The average internet searcher (Google, Yahoo or, Bing) tends to search about a dozen websites before they make a purchase or commit to a travel or tourism experience. This is relevant information to my clients to understand how potential customers make decisions online. This is tourism marketing 101, if you’re serious about reaching a broader target audience this is the first concept you need to wrap your head around.
Search-Buying Cycle for Travel and Tourism Marketing
The Search-Buying Cycle is based on three phases that a person goes through as they search on the internet for what their heart desires. They lead to a commitment that can be in the form of an action, such as contacting the business (email or phone), or purchasing a business’s products or services.
Here’s an example of how the three phases play out:
- Interest Phase
It all begins with the desire or want of a person (hopefully your future customer) for what you have to offer, yet don’t know your business exists. Through this desire the person will take action on the internet with their intention of searching for a winter weekend vacation getaway within a 3hr drive of Toronto. They’re not sure exactly sure what type of accommodation they want to stay in yet but feel something on the water would be nice. They’d also like to snowshoe and take some photos of some great tourism attractions. Their interest is piqued and they have narrowed down their vacation goal. This sets the stage for them to start phase two of researching on Google through their computer or cellphone.
- Research Phase
This is the phase where the real work begins. The searcher takes their initial idea of what they want to do on their vacation and begins researching on the internet – Googling terms like “snowshoeing.” They are rewarded with a massive list of snowshoeing results located in the Kitchener and Waterloo area. There’s also Wikipedia articles, news articles and many how-to articles on snowshoeing. The searcher may be overwhelmed with so many results and realizes they need to be more specific. Now, their search is refined by including their accommodation preference – “cottage rental and snowshoeing.” But the searcher is presented with a bunch of websites all located in the USA.Google still needs more details to narrow the search so the searcher adds a location-based term in the 3hr driving distance from Toronto. They’re not too familiar with Ontario so they use the Google Maps website to start looking for a city or town that is next to water and within a 3hr drive from Toronto. They discover Lake Huron and Georgian Bay and think they’d both be great to explore. Their refined and successful Google search now includes a geographic location term, an accommodation preference type and an activity type – “Lake Huron cottage rentals with snowshoeing.”

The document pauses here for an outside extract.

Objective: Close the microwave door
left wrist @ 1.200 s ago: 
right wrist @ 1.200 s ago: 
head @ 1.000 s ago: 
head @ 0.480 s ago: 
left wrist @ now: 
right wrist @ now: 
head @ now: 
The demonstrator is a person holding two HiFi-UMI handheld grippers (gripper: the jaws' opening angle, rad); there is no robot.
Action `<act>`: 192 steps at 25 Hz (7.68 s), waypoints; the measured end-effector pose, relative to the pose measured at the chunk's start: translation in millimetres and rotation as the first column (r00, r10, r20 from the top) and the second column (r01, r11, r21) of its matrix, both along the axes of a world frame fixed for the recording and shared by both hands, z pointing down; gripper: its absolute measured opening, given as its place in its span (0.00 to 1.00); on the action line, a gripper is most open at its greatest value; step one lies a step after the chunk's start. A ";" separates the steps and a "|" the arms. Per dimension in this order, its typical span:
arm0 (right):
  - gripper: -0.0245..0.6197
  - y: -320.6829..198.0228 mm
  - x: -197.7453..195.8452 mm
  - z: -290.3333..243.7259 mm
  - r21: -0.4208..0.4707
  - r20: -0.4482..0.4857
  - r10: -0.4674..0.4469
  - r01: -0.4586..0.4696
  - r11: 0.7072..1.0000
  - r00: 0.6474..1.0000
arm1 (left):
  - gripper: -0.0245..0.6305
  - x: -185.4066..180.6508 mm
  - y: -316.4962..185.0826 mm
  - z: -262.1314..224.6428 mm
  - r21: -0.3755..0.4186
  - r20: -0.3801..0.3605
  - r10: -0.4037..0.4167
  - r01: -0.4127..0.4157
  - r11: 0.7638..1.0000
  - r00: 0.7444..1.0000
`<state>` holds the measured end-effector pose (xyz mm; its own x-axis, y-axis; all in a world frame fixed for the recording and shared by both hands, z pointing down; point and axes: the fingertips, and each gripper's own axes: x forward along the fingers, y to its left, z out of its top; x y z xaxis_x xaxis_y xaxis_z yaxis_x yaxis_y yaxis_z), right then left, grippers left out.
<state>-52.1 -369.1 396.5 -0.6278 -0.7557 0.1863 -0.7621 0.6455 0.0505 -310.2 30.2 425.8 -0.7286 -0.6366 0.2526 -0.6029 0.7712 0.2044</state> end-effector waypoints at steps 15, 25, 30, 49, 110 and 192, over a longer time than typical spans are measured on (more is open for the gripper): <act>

To their delight, they learn about Bruce County that is surrounded by Lake Huron and Georgian Bay. After reading a few websites that feature Bruce County towns and the Bruce Peninsula, they see a separate listing of cottages to rent. One site featuring Port Elgin lakeshore cottages lacks clear descriptions of what a winter experience would be like at their cottages and limited contact and location information. The searcher moves on. The next website piques their interest with photos of snowshoe trail systems near Port Elgin and mentions a provincial park. The provincial park close to Port Elgin is has lots of descriptions, rates, photos. Now, the searcher is close to reaching their goal. They do a final search using the name of the provincial park to see if there are any winterized cottages available, and cross their fingers.
This final phase is where the searcher is confident they’ve found the products or services they’re looking for and take action. After Googling, narrowing the search, visiting over dozen websites, they feel they’ve found an accommodation fit for their winter vacation. They are feeling confident and excited that they’ve decided on where they’re heading and what they’re going to see and do when they get there. They found out there wasn’t any cottages at the provincial park, however, a winterized Yurt at MacGregor Point Provincial Park would be truly unique. It has everything they want to do in the outdoors plus excellent scenery on Lake Huron and close proximity to the town of Port Elgin where they can go out for dinner.
Understanding HOW people are searching for tourism and travel products and services is only the first step. How can we use this powerful knowledge to increase our chances of getting in front of them with our content? We need to apply this knowledge to our websites, social media networks and internet marketing using specific tactics. In my next blog post, “The Four Quadrants of Tourism Marketing“, I’ll share how you can better structure your internet marketing to be found by searchers using the concepts of – things to do – where to stay – where to shop and where to eat. The Search-Buying Cycle for Travel and Tourism Marketing is a foundational understanding to better structure your internet marketing initiatives to reach wider target markets during the discovery and dreaming phase.